Although all this work led to a much better understanding of the site of Nimrud, very few buildings were completely excavated. This was also true for the Northwest Palace, and it fell to an Iraqi team of archaeologists led by Muzahem Hussein to finally produce a complete plan of Aššurnaṣirpal’s greatest construction project. In the process Hussein made some extraordinary discoveries: between 1988 and 1992, he detected a series of four royal tombs under the floors of rooms in the private quarters of the palace (Hussein and Suleiman 2000).

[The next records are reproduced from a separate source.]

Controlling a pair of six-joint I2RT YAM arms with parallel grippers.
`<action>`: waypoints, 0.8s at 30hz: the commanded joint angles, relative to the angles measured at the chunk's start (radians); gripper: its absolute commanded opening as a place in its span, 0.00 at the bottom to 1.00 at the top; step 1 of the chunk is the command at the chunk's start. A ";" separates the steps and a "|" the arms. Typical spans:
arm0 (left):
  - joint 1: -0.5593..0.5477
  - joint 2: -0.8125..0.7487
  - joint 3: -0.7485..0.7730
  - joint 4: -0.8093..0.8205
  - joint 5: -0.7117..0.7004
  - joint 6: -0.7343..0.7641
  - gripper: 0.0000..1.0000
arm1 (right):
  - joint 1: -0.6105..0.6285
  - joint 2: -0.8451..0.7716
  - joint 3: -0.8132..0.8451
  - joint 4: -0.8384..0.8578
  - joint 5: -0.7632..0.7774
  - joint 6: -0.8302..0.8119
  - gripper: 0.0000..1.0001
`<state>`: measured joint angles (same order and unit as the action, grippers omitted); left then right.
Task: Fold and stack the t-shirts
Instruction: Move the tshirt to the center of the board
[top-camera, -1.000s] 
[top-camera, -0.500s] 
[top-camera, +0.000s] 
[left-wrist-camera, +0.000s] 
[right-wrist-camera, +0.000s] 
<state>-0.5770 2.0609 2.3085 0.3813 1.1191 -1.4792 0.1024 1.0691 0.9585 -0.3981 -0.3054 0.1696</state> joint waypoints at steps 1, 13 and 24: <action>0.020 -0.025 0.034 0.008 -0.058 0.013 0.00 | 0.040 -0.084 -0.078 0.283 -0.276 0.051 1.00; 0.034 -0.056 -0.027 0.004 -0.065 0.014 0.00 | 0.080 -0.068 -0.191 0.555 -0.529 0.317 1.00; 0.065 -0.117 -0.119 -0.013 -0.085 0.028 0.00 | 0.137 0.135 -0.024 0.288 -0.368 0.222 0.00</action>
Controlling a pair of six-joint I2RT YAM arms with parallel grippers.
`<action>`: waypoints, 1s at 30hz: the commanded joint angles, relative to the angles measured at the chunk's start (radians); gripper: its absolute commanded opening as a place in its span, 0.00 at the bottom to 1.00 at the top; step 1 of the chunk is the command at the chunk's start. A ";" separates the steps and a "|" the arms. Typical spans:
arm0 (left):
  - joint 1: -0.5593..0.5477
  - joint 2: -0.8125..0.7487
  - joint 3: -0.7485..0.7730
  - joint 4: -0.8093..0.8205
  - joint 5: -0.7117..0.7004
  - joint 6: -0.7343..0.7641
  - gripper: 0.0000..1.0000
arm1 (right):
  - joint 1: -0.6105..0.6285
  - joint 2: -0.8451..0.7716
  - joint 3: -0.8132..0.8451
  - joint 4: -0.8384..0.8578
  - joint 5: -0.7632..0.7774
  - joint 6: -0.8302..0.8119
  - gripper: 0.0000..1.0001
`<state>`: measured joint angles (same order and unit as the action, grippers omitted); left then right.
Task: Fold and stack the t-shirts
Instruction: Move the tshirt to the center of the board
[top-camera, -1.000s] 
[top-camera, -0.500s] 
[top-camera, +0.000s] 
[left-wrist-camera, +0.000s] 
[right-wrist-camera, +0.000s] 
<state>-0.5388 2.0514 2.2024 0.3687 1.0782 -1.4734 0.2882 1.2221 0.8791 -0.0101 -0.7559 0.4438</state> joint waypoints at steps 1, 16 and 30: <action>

These were not the first royal tombs ever found in Assyria. Andrae had
discovered a series of king’s tombs with large stone sarcophagi underneath the Old Palace in Ashur, but these had all been plundered in antiquity. What Muzahem Hussein found at Nimrud turned out to be queens’ tombs, and they were largely intact and full of the most amazing wealth of jewelry, objects of precious metals, and in one sarcophagus layer upon layer of carbonized textiles, the entire wardrobe of a queen brought with her into the grave. Because of the political turmoil in Iraq the objects were stored in the vaults of the central bank in Baghdad and have so far been published and studied only in a preliminary fashion (Hussein and Suleiman 2000; Hussein 2016), but the elaborate jewelry casts new light on the luxurious life led by the inhabitants of the vast Assyrian palaces.
In 1974 a Polish team led by Janusz Meuszynski began its path‐breaking work of excavation and documentation at Nimrud. A main goal was to investigate the poorly preserved ruins of a central palace built by Tiglath‐pileser III in the eighth century BCE, a building that had been uncovered earlier but never properly studied. In the course of their work, the excavators discovered a cache of relief slabs, taken down from their original positions in anticipation of reuse elsewhere. The Polish archaeologists also sought to accurately record all the reliefs from Aššurnaṣirpal’s palace, locating each slab in its original place and providing detailed documentation for the entire decoration program. This work built upon studies previously undertaken by Julian Reade as part of the British work at the site (Reade 1979a and b, 1980a and b). Meuszynski’s death in 1976 put an end to the excavations, but Sobolewski and Paley have carried on the work (Meuszynski 1981; Paley and Sobolewski 1987, 1992). The meticulous documentation thus created has become even more valuable after ISIS destroyed large parts of Aššurnaṣirpal’s palace in April 2015.